◆ DATA SEGMENT:
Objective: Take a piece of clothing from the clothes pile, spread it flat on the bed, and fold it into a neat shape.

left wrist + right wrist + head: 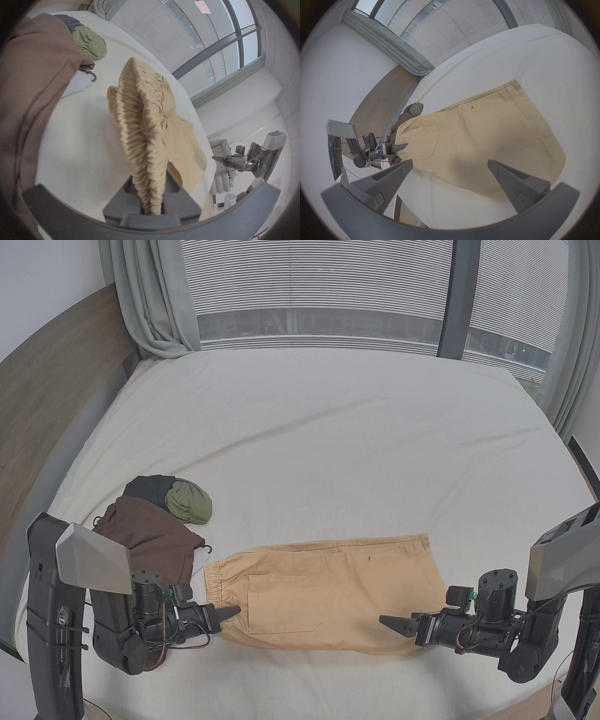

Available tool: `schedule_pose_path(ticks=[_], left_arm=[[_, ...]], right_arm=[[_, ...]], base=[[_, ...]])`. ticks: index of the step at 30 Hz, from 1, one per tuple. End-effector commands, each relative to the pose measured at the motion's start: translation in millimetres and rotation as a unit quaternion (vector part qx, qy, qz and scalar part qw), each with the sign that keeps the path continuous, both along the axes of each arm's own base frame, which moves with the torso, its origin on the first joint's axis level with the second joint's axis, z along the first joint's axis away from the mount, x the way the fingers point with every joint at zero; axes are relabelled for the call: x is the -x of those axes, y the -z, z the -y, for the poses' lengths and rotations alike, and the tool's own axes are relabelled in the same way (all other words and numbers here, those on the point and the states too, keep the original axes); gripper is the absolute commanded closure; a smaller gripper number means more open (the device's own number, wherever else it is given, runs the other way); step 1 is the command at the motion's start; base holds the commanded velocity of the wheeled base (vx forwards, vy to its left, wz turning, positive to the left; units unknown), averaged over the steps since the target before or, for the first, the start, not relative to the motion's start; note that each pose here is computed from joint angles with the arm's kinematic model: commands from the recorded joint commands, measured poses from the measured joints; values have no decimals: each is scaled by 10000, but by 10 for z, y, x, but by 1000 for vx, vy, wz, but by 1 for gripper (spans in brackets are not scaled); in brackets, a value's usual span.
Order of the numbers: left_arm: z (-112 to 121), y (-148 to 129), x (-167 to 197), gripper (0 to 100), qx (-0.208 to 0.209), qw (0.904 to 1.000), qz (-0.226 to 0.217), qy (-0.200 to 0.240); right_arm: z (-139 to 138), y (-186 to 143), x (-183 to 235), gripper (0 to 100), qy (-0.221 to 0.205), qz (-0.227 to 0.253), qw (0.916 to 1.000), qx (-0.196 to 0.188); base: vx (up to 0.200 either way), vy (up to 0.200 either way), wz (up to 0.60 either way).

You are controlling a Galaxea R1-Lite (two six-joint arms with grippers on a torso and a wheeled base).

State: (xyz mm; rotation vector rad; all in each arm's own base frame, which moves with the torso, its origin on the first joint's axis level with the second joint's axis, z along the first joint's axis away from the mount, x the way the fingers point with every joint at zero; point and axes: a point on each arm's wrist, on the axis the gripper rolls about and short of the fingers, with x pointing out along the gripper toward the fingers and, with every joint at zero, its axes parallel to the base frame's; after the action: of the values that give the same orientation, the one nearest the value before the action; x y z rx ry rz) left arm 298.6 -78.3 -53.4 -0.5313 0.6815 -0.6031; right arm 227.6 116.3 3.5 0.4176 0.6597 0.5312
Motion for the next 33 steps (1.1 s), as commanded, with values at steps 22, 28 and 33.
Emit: schedule_pose_path(ticks=[22,28,33], left_arm=[[-359,-218,157,100,138,9995,-61,-276],[-488,-219,156,100,166,9988,-80,-443],[-558,-284,179,100,257,9986,-48,-454]], right_arm=[[4,64,-6,0,9,-105,9999,53],[-3,68,-2,0,-7,-112,9999,56],[-10,64,2,0,-22,-105,9999,53]], base=[[0,0,0],[0,0,0],[0,0,0]])
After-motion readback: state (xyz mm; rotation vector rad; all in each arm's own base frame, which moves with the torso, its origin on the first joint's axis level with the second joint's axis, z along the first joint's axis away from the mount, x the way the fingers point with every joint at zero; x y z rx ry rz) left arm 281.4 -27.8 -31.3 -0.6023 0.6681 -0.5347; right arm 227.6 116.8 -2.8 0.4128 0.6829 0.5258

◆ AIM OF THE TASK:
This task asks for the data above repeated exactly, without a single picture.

◆ WRITTEN SOLUTION:
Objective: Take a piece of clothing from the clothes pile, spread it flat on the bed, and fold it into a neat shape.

left wrist + right wrist + head: 

Available tool: `schedule_pose_path(ticks=[_], left_arm=[[_, ...]], right_arm=[[_, ...]], base=[[_, ...]])`. ticks: index of the step at 30 Hz, from 1, one per tuple. End-effector commands, each relative to the pose measured at the motion's start: translation in millimetres and rotation as a unit quaternion (vector part qx, qy, qz and scalar part qw), each with the sign that keeps the path continuous, both along the axes of each arm's own base frame, which moves with the torso, its origin on the first joint's axis level with the second joint's axis, z along the first joint's axis away from the mount, x the way the fingers point with every joint at zero; axes are relabelled for the call: x is the -x of those axes, y the -z, z the -y, for the poses' lengths and rotations alike, and the tool's own axes are relabelled in the same way (all other words and numbers here, those on the point and the states too, keep the original axes); gripper is the absolute commanded closure; a smaller gripper number means more open (the device's own number, wherever else it is given, runs the other way); step 1 is the command at the motion's start; base holds the commanded velocity of the wheeled base (vx forwards, vy to its left, wz turning, positive to the left; units unknown), averaged over the steps since the target before or, for the first, the start, not relative to the motion's start; note that each pose here is computed from joint angles with the arm's kinematic model: commands from the recorded joint commands, measured poses from the measured joints; values have no decimals: each is scaled by 10000, but by 10 for z, y, x, but by 1000 for vx, vy, wz, but by 1 for gripper (spans in brackets are not scaled); in brackets, a value's usual span.
Order of the numbers: left_arm: z (-112 to 121), y (-148 to 129), x (-167 to 197), gripper (0 to 100), qx (-0.208 to 0.209), qw (0.904 to 1.000), qz (-0.226 to 0.217), qy (-0.200 to 0.240); right_arm: z (-139 to 138), y (-186 to 143), x (-183 to 235), gripper (0 to 100), qy (-0.221 to 0.205), qz (-0.227 to 0.253), qw (0.916 to 1.000), qx (-0.196 to 0.188); base: vx (up to 0.200 either way), vy (up to 0.200 either way), wz (up to 0.60 either way).

You are controlling a Galaxea R1-Lite (two six-joint arms with grippers on a torso and a wheeled base).

State: (xyz mm; rotation vector rad; all in each arm's own base frame, which moves with the torso, its origin on the first joint's axis level with the second joint's axis, z along the first joint's axis away from the mount, x the way the fingers point with every joint at zero; point and axes: a point on each arm's wrist, on the axis the gripper rolls about and short of the fingers, with x pointing out along the gripper toward the fingers and, with every joint at zero, its axes parallel to the base frame's; after the action: of the values that give the same orientation, the one nearest the value before the action; x y z rx ry rz) left arm 298.6 -78.3 -53.4 -0.5313 0.6815 -0.6031; right arm 227.6 116.3 3.5 0.4176 0.6597 0.5312
Motion for the next 33 steps (1.1 s), as commanded, with values at steps 22, 28 and 33.
Emit: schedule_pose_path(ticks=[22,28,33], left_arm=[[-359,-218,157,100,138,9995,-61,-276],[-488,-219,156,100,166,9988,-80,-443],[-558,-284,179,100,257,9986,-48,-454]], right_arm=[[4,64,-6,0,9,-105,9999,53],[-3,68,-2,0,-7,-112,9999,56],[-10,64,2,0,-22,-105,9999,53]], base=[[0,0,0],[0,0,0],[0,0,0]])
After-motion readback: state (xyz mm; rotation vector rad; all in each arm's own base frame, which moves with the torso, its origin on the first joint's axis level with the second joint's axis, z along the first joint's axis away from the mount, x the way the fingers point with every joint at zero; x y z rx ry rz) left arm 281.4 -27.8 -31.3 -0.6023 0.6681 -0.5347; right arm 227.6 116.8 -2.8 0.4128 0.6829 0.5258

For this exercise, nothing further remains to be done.